Just some recommendations from me on running a node and aiming to be as highly reputable as possible with little downtime:

- For everyone intending to run a node on main-net, please don't use light Ethereum clients. This includes both Geth and Parity. When you run a light node, you're soley dependant on the quality of your peers. This could result in people trying to single you out exploiting you for collateral.
- Based on that, I'd suggest trying to get your full node synced as soon as you can. You can run Geth in fast mode, and that will take up around 100-110GB currently. My own suggestion is using a t2.medium for this and setting your disk size to leave enough room for future Blockchain growth. That's around 10GB a month currently from what Vitalik has mentioned before, but as of Geth 1.8, it enables automatic data pruning so this should stay around the same. If you get to a point where you hit your disk space limit, your Geth node will get into a reboot loop and you'd have to template it, create an AMI then spin up a new box with an increased disk space limit. With around 100GB worth of data, templating takes around 20-30min.
- If you wait until main-net release for creating your full main-net node, it could delay your node operation for around a week or so, maybe less, maybe more. Getting your Geth client synced early ready to release will be a good oppurtunity to build your reputation very early on.

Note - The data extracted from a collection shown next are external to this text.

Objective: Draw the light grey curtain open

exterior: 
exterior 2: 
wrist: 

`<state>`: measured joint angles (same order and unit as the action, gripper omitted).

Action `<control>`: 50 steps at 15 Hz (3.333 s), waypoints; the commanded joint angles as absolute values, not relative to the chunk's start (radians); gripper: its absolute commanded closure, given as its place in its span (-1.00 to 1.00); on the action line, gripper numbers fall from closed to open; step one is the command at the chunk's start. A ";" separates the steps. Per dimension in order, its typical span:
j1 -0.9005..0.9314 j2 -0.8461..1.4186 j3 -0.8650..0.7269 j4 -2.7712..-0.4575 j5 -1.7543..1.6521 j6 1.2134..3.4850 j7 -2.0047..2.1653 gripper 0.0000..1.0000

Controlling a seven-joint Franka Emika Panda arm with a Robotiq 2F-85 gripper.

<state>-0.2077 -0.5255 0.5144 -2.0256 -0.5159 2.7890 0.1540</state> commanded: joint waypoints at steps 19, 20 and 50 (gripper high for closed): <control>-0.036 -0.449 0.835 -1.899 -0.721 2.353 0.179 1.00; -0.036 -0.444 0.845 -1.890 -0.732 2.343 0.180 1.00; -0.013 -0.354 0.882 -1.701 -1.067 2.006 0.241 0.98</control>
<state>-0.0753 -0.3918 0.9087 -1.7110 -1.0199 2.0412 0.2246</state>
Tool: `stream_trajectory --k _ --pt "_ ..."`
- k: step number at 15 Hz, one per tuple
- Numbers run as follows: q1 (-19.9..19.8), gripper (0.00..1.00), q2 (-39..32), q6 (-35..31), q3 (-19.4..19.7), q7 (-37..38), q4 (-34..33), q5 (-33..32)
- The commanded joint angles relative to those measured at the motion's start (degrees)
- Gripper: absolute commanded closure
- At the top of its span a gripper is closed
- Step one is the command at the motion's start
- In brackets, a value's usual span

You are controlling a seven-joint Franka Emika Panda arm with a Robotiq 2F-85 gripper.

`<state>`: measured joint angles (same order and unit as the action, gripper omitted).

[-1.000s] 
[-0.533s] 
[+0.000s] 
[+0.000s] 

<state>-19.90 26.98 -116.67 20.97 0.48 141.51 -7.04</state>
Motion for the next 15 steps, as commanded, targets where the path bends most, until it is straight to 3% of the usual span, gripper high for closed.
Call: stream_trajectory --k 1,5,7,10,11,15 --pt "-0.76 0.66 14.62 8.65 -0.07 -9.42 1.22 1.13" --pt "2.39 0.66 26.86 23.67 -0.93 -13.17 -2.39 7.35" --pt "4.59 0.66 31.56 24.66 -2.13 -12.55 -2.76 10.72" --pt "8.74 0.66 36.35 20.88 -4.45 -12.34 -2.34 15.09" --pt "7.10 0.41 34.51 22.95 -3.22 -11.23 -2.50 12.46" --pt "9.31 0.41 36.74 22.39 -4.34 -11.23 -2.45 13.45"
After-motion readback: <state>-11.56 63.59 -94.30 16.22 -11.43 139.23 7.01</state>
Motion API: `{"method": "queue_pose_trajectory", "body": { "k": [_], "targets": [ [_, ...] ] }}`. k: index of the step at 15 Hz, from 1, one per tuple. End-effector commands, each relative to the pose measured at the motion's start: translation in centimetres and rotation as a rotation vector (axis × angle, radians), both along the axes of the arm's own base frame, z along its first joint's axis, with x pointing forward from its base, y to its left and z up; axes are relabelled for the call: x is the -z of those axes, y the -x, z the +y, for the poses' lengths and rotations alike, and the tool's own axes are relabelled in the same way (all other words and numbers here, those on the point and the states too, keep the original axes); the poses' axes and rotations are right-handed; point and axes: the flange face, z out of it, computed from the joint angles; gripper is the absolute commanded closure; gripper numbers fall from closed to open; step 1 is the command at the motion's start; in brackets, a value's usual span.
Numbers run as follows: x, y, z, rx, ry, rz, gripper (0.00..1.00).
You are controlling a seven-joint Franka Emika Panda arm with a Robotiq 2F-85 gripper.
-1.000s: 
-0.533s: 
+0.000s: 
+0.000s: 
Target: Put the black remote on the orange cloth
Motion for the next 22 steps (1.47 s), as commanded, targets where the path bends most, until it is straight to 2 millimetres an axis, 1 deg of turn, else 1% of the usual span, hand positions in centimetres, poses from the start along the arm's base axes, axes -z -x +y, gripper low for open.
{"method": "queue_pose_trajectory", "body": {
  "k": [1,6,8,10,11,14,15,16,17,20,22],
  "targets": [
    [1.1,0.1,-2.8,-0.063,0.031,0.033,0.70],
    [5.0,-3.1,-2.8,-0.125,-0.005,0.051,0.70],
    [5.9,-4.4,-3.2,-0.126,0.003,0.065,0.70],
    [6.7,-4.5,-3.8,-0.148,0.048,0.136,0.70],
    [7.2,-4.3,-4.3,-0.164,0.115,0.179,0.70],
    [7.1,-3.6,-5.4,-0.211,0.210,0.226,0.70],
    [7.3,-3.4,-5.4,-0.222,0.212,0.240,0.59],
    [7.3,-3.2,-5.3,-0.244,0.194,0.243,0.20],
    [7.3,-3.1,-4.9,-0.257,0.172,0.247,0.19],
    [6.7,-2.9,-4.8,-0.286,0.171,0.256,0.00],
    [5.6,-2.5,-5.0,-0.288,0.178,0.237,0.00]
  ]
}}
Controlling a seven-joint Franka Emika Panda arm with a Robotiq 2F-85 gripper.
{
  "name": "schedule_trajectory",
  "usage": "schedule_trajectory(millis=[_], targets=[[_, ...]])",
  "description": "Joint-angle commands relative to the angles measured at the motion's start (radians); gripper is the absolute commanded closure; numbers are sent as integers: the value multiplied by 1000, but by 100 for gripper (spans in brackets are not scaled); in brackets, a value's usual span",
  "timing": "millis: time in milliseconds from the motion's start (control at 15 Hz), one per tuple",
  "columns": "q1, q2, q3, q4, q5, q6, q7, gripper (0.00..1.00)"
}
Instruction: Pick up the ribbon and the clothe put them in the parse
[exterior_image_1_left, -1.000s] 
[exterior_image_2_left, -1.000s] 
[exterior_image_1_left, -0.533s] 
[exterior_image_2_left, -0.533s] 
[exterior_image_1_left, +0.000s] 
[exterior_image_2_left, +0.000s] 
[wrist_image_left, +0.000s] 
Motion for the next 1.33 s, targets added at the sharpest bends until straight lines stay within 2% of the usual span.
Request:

IMO what will play a large part of being a good quality operator is making sure you keep your node/Geth/adaptors up-to-date and at the latest versions, this can cause some issues when running in production if you've not tested doing upgrades of your nodes. Some of my own suggestions to ease on this front are:

- Fronting your Geth instances with a load-balancer. This will be a huge gain for you, as when you upgrade any instance on AWS, to eliminate any downtime you want to boot up the new version of Geth alongside your old version and then flip the switch once the new version has synced. If you do this without a load-balancer, you'd have to stop your node, change the config to point to the new Geth instance and then bring it back up again. If you use a load-balancer and add the new version when it's synced, while turning off the old one, there would be zero downtime as the load-balancer will simply forward the requests to the new Geth instance.
- To aid with spinning up new Geth instances, I'd recommend some form of backup to export and store the Geth main-net chain. With that, you'll be able to create new Geth instances from a template and drastically reduce the time it takes to sync the new one. This is due to only needing to say sync weeks worth of blocks, rather than starting afresh. You could use something like S3 or EFS to store the Geth backup, and then get your new instances to copy from those locations and then importing it into Geth on-boot.
- On the flip-side, if you dockerise the Geth instances, you could quickly stop and then boot up a new version of Geth. This means you wouldn't have to template your instance, but you would see some downtime. I don't think this would be much of an issue early on, but once features like off-chain computation are a thing, you could have a higher chance in hitting penalities and loosing reputation from upgrades. The penalities may not be that much, but I feel the impact on your reputation would effect you more than any slight penalty hits. One thing to note is that I have encountered corrupted chains when upgrading Geth versions on odd occasions, so I would recommend using new instances from templates rather than taking down production boxes and rebooting.
- Those considerations for Geth are similar for your node. For example, if you're upgrading to a new version, you'd need to boot up a new instance with the same db and wallet. You could do this manually by copying the data over and then starting the new version of the node since the size of the data isn't that large. When you copy over your data and wallet, your new node will be a carbon copy of the old one, keeping the same address etc.
- Although, I'd highly recommend backing up your node instances. AWS EBS storage can and do corrupt on rare occassion, if that happens, you'd loose everything if you've not backed that up properly. You could again use S3/EFS for this, having a daily/weekly cronjob to sync your nodes data to one of those locations.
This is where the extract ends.